**Exercise requirements:** From the line with "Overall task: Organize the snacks" through the line with "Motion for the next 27", repeat the entries verbatim, both end lines included, and add nothing.

Saved data entries:
________________

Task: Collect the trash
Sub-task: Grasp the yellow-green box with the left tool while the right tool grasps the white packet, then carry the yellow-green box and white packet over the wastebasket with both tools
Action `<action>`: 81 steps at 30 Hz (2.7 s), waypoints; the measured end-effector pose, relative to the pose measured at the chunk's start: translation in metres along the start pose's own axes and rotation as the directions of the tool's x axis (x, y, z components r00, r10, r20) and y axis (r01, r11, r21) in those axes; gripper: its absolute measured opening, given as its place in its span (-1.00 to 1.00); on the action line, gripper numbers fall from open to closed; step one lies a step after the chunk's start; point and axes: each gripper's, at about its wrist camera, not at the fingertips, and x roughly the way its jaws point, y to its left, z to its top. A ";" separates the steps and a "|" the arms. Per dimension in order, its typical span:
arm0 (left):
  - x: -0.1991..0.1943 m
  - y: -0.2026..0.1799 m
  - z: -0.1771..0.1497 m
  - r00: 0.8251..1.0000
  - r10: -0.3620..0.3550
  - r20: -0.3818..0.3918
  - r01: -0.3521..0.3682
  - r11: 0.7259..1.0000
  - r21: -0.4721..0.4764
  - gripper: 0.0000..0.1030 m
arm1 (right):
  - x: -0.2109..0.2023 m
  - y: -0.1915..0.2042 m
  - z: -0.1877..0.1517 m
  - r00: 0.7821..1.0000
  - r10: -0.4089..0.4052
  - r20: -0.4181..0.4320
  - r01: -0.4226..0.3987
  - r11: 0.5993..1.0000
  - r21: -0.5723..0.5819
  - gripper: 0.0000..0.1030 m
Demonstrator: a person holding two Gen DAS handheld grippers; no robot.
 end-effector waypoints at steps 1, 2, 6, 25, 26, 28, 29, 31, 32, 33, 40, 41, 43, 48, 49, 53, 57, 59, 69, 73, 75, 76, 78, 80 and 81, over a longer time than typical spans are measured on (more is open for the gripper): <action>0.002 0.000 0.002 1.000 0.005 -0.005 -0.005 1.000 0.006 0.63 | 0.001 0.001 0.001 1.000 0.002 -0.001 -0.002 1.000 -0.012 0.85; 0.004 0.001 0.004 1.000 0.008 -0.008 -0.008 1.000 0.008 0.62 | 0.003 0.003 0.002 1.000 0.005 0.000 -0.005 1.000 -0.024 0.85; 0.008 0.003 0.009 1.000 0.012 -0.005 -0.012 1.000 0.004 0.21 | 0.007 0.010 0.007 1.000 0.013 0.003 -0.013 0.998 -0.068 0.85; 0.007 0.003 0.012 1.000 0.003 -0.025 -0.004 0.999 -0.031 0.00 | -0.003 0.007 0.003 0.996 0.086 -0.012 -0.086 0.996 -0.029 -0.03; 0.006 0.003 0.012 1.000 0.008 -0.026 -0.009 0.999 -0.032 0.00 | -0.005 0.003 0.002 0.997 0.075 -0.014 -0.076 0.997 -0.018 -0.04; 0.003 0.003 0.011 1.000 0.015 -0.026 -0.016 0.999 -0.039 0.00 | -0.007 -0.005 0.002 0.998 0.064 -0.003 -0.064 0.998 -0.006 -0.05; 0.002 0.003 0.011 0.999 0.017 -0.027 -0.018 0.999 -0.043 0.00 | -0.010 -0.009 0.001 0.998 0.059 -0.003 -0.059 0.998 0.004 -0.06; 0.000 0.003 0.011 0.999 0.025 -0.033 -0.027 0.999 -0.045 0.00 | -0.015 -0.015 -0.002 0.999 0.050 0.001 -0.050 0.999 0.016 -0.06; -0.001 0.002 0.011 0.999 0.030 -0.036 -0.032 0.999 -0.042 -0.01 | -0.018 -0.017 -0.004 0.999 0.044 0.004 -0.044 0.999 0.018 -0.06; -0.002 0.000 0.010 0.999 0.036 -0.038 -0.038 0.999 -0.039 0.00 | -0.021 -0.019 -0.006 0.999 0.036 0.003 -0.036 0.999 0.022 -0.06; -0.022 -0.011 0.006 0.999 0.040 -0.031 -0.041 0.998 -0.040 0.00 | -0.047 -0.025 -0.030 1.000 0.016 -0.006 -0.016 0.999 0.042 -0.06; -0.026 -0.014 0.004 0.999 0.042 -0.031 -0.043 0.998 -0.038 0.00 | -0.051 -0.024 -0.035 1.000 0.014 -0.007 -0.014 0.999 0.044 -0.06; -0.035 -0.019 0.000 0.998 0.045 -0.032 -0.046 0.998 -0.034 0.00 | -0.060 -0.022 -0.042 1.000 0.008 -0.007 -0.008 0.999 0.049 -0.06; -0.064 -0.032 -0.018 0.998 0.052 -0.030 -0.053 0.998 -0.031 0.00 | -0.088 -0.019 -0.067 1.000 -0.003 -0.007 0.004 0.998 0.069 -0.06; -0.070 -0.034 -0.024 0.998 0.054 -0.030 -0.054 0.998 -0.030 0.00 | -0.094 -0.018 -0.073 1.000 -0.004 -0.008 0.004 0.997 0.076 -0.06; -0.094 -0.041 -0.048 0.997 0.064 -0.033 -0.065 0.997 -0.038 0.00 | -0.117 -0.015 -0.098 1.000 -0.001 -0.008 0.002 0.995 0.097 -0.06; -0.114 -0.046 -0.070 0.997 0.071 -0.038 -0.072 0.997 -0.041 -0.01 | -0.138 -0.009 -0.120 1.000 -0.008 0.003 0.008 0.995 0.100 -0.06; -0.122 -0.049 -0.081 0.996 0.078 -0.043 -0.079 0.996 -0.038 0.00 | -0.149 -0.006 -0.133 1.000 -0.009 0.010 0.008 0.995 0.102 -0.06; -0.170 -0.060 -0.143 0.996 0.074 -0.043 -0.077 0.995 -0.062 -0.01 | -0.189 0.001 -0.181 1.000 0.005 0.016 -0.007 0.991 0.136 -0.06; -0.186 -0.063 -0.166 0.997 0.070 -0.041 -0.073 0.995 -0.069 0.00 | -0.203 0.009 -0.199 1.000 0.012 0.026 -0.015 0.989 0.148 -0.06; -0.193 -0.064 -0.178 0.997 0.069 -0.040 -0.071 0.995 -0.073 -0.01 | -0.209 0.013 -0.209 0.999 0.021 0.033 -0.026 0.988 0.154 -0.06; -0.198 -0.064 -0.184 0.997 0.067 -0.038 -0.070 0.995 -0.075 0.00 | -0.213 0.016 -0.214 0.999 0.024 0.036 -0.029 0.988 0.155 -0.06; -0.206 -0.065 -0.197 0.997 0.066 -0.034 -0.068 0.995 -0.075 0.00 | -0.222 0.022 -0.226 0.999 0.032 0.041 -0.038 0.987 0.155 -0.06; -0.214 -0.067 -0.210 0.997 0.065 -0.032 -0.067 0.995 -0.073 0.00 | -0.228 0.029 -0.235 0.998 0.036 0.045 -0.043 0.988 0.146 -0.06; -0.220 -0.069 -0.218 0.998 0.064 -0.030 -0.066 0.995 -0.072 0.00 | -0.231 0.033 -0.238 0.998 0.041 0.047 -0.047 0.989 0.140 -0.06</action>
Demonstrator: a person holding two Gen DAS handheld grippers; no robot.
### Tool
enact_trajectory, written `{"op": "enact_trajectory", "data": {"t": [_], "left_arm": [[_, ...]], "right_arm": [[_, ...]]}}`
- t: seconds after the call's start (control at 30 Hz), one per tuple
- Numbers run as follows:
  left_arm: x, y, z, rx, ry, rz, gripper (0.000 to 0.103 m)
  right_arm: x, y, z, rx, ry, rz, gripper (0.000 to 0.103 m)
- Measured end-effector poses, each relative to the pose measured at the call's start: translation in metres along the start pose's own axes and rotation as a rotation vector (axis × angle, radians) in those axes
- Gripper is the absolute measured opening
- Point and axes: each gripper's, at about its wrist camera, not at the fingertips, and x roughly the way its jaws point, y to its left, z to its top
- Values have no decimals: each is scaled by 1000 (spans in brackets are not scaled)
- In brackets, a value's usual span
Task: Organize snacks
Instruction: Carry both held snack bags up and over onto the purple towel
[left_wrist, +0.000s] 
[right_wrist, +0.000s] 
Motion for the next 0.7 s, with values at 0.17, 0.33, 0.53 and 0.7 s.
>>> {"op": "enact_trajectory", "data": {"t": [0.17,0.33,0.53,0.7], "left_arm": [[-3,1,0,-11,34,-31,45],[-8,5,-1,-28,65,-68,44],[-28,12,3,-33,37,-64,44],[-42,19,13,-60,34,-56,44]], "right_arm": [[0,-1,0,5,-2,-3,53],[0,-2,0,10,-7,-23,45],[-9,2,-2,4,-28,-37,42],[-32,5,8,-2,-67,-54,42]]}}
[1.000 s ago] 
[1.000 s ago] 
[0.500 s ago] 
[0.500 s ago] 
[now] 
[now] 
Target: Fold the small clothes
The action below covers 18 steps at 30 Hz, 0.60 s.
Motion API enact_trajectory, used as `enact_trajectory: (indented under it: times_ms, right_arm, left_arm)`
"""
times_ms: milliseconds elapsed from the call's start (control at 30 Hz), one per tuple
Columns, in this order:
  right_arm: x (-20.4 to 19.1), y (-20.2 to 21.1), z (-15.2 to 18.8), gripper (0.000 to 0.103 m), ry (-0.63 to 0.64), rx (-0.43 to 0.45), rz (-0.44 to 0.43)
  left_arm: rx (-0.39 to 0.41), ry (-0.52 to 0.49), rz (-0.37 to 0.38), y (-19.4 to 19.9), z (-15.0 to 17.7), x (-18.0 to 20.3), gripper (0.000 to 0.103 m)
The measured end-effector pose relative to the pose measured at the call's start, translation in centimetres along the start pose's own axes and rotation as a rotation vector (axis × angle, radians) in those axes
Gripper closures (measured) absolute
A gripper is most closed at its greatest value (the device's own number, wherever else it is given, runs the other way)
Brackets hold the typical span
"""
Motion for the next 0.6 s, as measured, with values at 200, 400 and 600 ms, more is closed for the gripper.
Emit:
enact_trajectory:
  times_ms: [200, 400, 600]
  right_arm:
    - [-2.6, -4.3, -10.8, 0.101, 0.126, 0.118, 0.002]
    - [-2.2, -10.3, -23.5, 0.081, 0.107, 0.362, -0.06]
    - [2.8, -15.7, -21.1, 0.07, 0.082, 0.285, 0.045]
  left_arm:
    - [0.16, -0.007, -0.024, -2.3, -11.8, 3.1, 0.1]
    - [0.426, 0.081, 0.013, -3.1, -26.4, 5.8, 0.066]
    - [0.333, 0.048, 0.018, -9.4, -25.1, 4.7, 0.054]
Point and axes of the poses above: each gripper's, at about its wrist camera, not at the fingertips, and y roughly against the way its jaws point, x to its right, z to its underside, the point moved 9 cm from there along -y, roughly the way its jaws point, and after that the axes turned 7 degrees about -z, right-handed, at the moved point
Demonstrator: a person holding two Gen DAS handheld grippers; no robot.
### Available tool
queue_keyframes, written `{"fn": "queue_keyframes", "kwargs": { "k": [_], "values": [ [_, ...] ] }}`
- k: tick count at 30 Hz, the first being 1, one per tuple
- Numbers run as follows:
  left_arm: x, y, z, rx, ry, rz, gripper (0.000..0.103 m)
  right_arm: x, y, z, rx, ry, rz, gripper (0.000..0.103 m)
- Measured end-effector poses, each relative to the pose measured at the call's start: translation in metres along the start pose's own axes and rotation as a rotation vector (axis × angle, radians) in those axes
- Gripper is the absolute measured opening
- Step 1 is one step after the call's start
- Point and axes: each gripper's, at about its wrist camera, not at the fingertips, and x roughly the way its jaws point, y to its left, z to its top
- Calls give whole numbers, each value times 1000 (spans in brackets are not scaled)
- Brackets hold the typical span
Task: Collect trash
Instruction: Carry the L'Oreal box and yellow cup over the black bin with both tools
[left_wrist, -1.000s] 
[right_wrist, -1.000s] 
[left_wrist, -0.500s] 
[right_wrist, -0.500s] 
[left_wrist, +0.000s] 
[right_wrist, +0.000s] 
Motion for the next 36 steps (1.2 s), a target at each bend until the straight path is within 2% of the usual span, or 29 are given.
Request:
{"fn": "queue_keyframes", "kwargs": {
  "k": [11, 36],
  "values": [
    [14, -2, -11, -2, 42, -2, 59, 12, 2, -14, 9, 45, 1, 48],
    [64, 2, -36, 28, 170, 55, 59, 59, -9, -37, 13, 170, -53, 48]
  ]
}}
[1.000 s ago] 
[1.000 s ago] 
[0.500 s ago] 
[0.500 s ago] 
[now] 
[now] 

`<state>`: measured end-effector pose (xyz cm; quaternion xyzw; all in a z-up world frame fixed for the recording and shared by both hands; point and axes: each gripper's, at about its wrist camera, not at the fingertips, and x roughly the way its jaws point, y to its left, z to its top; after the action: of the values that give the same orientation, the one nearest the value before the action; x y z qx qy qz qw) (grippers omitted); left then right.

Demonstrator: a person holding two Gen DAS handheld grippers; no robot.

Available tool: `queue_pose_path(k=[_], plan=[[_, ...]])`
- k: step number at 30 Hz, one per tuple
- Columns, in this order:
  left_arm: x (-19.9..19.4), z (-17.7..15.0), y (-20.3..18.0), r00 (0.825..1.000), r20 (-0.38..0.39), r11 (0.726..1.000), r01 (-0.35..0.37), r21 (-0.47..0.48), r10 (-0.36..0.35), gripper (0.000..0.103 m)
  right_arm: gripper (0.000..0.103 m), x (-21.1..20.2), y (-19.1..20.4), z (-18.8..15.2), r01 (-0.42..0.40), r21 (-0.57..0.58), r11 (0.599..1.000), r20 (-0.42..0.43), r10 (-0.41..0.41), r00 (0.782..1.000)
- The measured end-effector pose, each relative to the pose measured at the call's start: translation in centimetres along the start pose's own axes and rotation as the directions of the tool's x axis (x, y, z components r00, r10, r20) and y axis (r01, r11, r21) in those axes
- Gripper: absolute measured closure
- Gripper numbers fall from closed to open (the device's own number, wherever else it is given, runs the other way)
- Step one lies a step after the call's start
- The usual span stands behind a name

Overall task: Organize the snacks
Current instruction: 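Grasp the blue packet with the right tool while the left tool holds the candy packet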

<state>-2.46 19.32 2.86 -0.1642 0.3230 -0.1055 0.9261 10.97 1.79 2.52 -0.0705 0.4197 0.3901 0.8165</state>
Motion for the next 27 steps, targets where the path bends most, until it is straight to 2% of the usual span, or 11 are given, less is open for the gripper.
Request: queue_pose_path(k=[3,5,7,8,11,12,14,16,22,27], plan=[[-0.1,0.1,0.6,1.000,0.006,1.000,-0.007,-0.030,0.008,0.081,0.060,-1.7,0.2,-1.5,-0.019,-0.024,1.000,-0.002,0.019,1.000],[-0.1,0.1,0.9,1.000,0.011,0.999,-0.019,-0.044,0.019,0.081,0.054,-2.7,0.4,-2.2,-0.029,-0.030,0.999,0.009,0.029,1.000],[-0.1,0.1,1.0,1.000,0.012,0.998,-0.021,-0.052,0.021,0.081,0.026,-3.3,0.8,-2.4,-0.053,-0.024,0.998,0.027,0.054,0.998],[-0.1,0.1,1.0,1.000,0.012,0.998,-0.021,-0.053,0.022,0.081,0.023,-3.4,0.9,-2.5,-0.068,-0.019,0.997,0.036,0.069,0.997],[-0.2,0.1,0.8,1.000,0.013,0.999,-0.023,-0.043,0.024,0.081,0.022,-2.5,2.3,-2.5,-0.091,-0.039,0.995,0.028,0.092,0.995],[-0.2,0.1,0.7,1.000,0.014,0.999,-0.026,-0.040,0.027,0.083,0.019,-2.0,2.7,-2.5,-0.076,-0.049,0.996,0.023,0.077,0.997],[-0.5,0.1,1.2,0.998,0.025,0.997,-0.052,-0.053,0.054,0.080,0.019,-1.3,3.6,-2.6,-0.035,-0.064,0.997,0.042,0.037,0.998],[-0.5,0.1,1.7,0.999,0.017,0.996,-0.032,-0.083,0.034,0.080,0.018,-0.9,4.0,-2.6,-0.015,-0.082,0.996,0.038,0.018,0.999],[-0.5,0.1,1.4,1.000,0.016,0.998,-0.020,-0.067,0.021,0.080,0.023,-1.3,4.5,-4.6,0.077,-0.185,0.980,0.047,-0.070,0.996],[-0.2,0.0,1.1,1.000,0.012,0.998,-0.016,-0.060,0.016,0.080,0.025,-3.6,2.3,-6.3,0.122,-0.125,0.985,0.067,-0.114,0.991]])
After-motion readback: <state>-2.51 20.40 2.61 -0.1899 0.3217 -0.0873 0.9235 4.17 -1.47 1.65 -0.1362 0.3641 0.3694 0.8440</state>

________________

**Response:**
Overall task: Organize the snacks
Current instruction: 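Grasp the blue packet with the right tool while the left tool holds the candy packet
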
<state>-2.46 19.32 2.86 -0.1642 0.3230 -0.1055 0.9261 10.97 1.79 2.52 -0.0705 0.4197 0.3901 0.8165</state>
Motion for the next 27 steps, targets where the path bends most, until it is straight to 2% of the usual span, or 11 are given, less is open for the gripper.

The exercise is complete.